ASSIGNMENT. Return, exactly and in full, the lines of the records below starting at the one with "object at (474, 221)" and ending at the one with "object at (287, 145)", and no other lines.

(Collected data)
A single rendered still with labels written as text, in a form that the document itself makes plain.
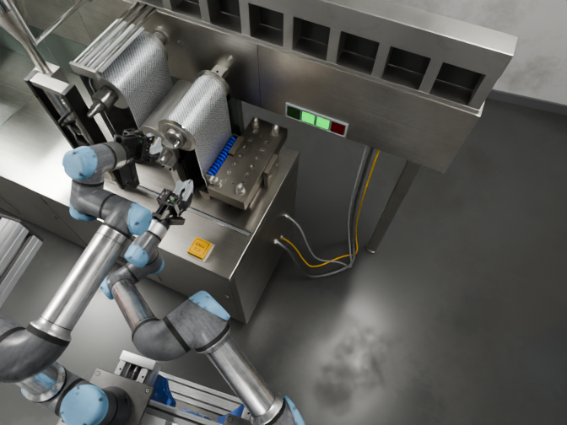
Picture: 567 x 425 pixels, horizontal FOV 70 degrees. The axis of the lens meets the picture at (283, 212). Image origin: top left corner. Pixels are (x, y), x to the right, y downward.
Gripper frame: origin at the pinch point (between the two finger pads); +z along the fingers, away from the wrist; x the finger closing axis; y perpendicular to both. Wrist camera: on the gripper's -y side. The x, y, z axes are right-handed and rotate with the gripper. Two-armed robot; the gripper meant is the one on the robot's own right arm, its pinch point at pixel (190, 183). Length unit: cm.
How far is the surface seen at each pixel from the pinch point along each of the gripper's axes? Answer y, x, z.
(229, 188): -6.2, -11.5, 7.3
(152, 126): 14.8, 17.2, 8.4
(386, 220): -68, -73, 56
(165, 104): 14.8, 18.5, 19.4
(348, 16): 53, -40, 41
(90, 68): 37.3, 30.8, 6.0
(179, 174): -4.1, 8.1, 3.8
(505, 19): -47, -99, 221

* * *

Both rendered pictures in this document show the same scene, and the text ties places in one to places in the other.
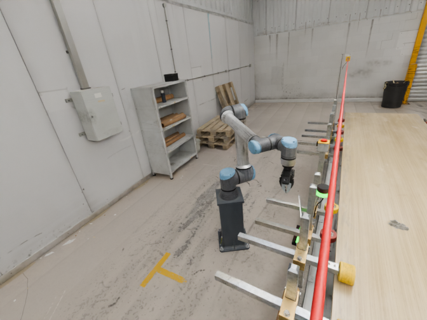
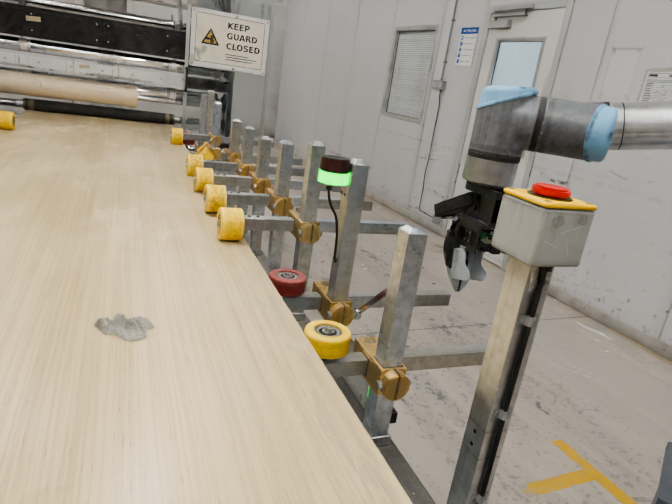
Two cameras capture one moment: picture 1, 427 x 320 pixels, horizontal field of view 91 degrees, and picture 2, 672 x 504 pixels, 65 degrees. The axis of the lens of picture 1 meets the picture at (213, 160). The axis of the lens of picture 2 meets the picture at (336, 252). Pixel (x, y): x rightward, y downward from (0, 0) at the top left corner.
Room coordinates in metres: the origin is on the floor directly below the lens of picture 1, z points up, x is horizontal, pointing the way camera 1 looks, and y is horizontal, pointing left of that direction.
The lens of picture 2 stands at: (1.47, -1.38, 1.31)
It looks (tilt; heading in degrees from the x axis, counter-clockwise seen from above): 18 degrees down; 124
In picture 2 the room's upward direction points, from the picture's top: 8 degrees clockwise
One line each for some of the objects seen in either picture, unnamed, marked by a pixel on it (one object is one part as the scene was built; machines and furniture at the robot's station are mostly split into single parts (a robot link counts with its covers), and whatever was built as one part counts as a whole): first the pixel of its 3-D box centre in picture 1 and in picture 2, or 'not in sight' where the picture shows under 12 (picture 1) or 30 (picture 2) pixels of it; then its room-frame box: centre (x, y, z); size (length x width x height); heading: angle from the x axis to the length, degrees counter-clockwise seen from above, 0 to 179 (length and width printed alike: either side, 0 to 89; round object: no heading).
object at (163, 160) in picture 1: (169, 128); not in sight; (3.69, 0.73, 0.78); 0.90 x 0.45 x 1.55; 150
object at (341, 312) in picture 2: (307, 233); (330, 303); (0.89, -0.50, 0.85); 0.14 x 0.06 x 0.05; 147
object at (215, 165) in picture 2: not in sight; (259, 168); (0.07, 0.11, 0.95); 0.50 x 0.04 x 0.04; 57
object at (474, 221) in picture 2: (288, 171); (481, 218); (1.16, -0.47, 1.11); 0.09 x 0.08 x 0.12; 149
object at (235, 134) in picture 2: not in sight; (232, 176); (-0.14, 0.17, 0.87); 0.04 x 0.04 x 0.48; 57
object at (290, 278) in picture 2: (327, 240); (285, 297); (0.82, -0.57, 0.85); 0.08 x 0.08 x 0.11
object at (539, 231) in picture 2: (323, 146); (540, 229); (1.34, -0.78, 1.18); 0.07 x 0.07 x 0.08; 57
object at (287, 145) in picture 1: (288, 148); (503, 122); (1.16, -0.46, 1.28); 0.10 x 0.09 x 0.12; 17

ANSWER SPACE.
object at (474, 221) in picture 2: (288, 171); (481, 218); (1.16, -0.47, 1.11); 0.09 x 0.08 x 0.12; 149
object at (235, 134) in picture 2: not in sight; (232, 176); (-0.14, 0.17, 0.87); 0.04 x 0.04 x 0.48; 57
object at (290, 278) in picture 2: (327, 240); (285, 297); (0.82, -0.57, 0.85); 0.08 x 0.08 x 0.11
object at (539, 231) in picture 2: (323, 146); (540, 229); (1.34, -0.78, 1.18); 0.07 x 0.07 x 0.08; 57
object at (287, 145) in picture 1: (288, 148); (503, 122); (1.16, -0.46, 1.28); 0.10 x 0.09 x 0.12; 17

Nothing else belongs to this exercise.